[EXERCISE PROMPT]
Will you quote precisely the lines that run from the top of the material below to the line containing "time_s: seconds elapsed", both ends included?

┌────────

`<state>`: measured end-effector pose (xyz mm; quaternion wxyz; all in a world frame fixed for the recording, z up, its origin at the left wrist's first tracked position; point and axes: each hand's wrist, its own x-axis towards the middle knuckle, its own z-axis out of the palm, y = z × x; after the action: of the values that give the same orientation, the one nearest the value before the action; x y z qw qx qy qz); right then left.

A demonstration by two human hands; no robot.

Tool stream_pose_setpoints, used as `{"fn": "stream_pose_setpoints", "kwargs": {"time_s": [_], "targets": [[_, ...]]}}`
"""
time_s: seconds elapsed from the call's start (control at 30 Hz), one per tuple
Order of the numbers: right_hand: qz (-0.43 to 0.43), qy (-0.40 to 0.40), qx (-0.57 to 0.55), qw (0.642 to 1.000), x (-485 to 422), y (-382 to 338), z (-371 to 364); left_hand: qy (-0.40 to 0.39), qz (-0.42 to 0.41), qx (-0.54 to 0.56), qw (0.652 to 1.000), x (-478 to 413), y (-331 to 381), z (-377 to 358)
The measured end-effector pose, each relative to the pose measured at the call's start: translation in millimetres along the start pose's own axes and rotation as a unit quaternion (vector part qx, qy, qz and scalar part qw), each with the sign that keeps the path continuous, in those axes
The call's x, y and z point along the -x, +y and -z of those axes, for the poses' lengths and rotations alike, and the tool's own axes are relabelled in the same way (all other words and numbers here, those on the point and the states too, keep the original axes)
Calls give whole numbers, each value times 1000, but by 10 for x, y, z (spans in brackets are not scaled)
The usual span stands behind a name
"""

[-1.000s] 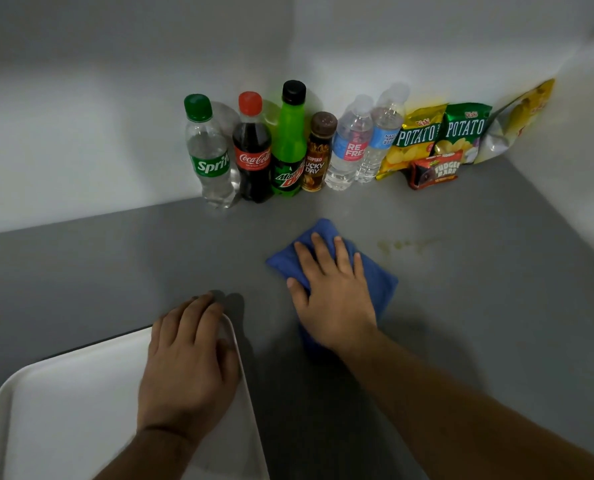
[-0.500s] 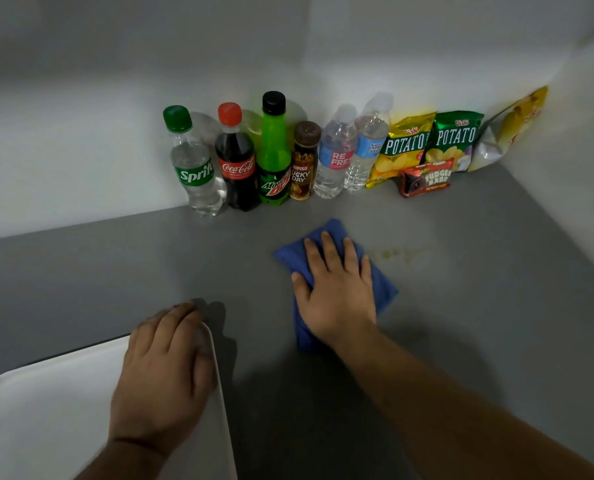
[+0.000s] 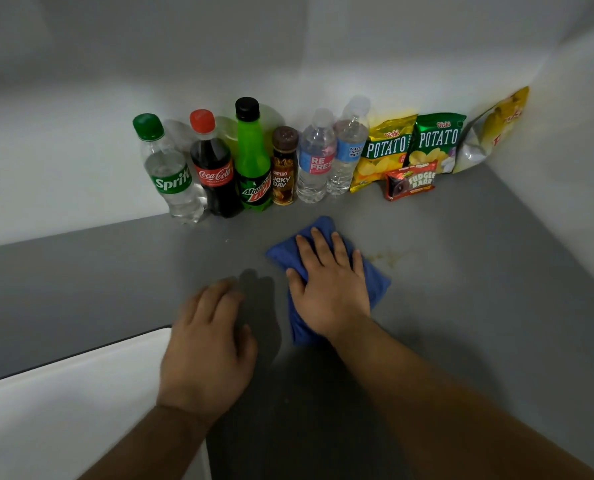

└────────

[WRITTEN SOLUTION]
`<state>`: measured end-effector pose (xyz mm; quaternion wxyz; all in a world frame fixed for the recording, z up, its origin at the left wrist's first tracked position; point and axes: each hand's wrist, its own x-axis towards the middle knuckle, its own z-axis out of the palm, y = z × x; after the action: of the values that give the same orientation, the one nearest the value before the action; x y z qw qx qy qz); right then left.

A demonstration by two human hands; no robot.

Tool stream_pose_setpoints, used as `{"fn": "stream_pose_setpoints", "kwargs": {"time_s": [_], "targets": [[_, ...]]}}`
"""
time_s: seconds elapsed from the call's start (control at 30 Hz), one per tuple

The answer to this exercise has been fully stated.